→ **THE PROBLEM**:
Quote the entries below from the line with "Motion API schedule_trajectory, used" through the line with "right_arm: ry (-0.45", both ends included, and only those lines.
#### RECORDS PROVIDED
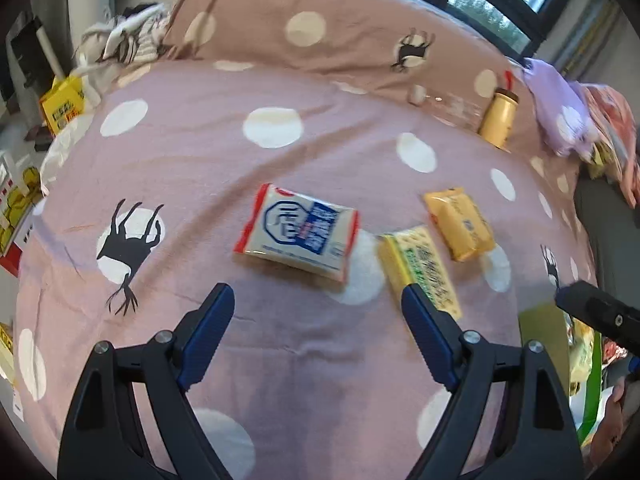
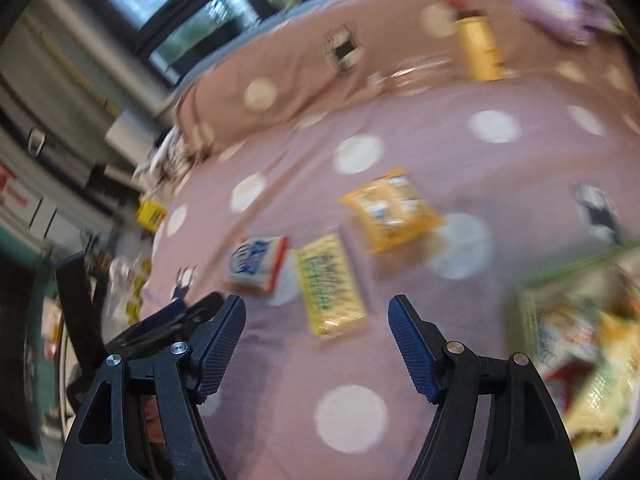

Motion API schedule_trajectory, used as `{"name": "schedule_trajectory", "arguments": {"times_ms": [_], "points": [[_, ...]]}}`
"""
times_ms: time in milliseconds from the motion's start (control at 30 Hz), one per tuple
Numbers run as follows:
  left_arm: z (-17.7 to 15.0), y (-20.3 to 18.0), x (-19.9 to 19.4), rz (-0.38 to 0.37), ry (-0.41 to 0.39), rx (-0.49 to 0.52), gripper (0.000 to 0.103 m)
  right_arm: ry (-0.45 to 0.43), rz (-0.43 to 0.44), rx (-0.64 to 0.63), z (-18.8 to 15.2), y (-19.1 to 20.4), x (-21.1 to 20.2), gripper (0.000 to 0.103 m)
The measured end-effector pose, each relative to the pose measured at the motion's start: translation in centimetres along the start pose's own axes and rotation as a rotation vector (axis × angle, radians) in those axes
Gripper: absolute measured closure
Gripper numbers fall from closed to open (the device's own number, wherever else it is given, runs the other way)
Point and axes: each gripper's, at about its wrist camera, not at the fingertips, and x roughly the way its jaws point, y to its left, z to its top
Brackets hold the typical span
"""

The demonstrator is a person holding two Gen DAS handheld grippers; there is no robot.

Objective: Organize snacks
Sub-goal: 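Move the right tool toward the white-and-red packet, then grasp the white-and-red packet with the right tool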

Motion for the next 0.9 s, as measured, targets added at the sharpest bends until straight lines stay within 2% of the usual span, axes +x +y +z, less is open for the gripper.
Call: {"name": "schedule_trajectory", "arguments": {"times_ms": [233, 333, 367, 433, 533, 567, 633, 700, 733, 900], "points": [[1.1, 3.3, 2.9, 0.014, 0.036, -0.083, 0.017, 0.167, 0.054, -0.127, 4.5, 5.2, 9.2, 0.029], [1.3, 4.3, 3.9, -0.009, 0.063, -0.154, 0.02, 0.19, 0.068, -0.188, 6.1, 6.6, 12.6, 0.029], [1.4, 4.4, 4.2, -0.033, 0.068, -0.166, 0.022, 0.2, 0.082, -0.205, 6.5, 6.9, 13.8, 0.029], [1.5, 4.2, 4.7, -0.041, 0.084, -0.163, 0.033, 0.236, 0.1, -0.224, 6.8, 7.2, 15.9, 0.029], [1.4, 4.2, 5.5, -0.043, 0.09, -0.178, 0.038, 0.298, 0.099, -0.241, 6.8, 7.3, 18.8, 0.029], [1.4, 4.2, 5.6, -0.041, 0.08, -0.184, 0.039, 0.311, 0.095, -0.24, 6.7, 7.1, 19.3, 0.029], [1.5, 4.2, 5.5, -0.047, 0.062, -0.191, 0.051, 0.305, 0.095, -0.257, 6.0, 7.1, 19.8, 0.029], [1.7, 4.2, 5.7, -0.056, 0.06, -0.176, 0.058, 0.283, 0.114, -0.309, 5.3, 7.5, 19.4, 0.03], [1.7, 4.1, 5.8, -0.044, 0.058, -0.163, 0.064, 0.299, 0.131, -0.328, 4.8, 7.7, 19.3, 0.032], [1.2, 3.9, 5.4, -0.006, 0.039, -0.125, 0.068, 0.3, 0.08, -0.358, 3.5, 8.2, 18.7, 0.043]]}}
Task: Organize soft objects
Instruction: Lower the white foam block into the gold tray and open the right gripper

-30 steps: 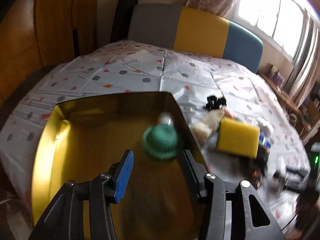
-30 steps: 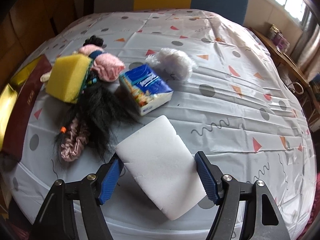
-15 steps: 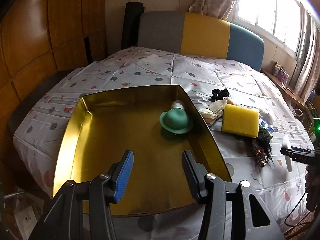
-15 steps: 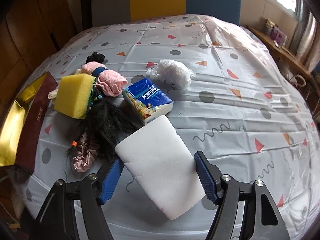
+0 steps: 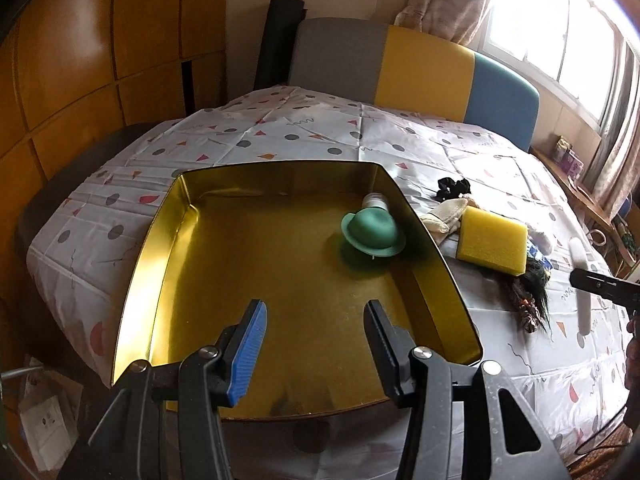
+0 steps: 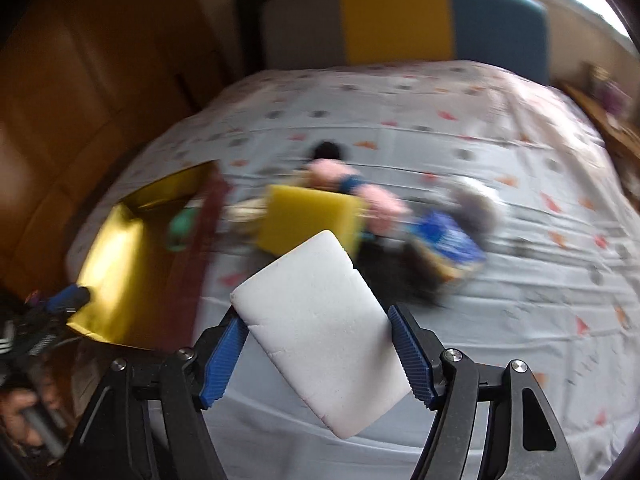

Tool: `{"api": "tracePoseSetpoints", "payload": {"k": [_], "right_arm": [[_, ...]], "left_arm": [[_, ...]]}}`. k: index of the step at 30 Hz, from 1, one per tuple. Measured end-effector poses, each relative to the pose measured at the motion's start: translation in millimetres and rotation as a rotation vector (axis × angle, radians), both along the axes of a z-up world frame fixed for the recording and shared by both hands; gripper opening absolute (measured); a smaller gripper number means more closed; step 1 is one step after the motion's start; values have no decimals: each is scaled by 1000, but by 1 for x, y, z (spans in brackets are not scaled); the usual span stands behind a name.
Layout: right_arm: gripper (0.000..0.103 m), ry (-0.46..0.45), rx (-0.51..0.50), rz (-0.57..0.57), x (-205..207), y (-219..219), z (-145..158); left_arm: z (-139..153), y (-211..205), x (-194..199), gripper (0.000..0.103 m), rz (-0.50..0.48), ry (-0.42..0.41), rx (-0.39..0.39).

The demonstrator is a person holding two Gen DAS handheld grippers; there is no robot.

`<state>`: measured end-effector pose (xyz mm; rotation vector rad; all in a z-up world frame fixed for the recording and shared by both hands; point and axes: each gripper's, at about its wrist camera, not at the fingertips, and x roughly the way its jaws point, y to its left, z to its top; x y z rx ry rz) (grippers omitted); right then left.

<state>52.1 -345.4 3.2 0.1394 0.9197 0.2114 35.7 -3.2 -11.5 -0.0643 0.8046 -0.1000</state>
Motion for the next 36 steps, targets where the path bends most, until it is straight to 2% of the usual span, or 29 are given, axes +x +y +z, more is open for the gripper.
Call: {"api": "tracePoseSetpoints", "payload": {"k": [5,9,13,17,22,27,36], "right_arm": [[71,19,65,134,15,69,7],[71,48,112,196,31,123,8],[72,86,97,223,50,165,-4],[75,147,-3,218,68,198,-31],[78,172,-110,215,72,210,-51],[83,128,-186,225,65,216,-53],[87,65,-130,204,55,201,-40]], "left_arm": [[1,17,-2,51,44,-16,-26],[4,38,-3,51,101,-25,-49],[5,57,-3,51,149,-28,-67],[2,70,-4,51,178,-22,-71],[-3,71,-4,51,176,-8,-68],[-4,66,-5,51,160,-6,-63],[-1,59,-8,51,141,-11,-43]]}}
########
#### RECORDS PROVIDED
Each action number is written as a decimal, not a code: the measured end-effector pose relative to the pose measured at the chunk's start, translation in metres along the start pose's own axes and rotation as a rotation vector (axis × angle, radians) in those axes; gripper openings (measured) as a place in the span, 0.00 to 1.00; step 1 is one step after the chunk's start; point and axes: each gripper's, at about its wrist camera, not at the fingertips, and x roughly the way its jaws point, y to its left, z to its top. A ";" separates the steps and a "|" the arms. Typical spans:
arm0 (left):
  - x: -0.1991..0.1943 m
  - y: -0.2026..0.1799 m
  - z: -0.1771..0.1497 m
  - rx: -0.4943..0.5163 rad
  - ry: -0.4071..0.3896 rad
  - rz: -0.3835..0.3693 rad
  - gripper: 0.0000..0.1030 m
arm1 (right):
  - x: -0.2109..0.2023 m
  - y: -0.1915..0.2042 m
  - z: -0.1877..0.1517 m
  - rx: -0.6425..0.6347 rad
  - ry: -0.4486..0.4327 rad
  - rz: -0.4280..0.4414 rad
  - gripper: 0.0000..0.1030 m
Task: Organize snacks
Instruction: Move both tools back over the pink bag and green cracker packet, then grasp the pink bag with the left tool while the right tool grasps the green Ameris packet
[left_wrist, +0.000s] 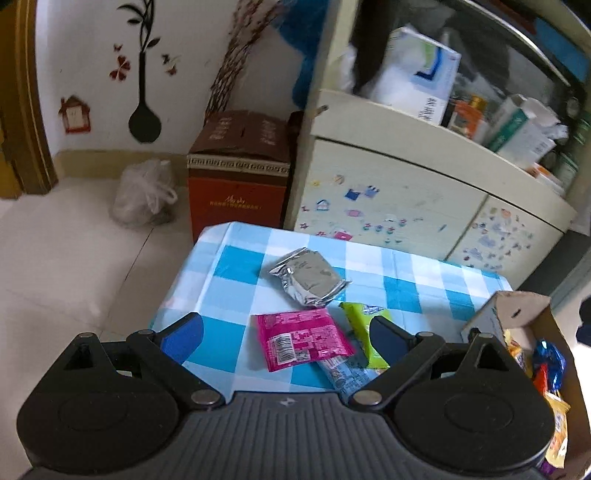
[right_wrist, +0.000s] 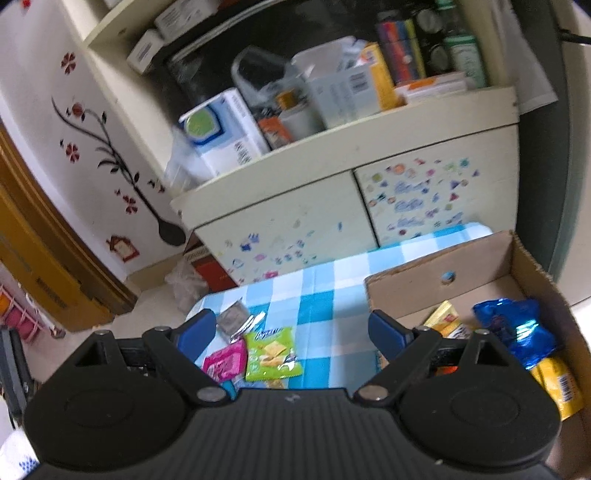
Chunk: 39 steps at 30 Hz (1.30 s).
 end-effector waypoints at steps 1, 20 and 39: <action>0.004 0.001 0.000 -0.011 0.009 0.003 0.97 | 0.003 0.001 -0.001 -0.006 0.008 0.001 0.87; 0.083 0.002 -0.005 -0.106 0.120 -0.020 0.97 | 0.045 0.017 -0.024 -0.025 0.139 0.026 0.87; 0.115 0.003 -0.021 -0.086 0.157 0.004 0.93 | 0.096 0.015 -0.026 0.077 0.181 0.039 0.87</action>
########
→ **ANSWER**:
Motion API schedule_trajectory, used as `{"name": "schedule_trajectory", "arguments": {"times_ms": [_], "points": [[_, ...]]}}`
"""
times_ms: time in milliseconds from the motion's start (control at 30 Hz), one per tuple
Numbers run as follows:
  left_arm: z (-17.7 to 15.0), y (-20.3 to 18.0), x (-19.9 to 19.4), rz (-0.38 to 0.37), ry (-0.41 to 0.39), rx (-0.49 to 0.52), gripper (0.000 to 0.103 m)
  right_arm: ry (-0.45 to 0.43), rz (-0.43 to 0.44), rx (-0.64 to 0.63), z (-18.8 to 15.2), y (-19.1 to 20.4), x (-21.1 to 20.2), gripper (0.000 to 0.103 m)

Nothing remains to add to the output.